**Task statement**
Search the material for the string "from", then show every line where it turns up.

**Dataset content**
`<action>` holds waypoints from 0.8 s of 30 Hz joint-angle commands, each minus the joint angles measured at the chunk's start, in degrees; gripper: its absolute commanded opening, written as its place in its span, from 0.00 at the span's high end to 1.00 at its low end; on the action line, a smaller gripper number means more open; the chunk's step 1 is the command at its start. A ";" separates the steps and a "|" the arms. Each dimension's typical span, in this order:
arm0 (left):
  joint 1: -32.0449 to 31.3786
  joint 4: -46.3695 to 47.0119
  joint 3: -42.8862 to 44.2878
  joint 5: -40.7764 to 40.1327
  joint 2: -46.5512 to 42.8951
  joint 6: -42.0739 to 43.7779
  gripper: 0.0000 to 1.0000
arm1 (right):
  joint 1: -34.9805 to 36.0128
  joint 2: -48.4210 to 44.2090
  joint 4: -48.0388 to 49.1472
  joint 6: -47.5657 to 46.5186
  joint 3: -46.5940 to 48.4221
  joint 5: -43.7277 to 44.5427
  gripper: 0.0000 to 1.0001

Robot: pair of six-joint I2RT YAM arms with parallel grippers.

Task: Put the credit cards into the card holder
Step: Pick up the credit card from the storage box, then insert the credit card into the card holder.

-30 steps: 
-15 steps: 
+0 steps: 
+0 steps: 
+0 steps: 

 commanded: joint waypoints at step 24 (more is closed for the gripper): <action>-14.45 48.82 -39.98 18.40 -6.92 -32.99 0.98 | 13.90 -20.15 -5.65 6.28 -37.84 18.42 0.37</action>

**Exercise solution**
`<action>` holds waypoints from 0.8 s of 30 Hz joint-angle commands, each minus the joint angles measured at the chunk's start, in degrees; gripper: its absolute commanded opening, written as its place in its span, from 0.00 at the span's high end to 1.00 at its low end; on the action line, a smaller gripper number means more open; the chunk's step 1 is the command at its start. A ";" separates the steps and a "|" the arms. Each dimension's typical span, in this order:
Step: Pick up the credit card from the storage box, then insert the credit card into the card holder.

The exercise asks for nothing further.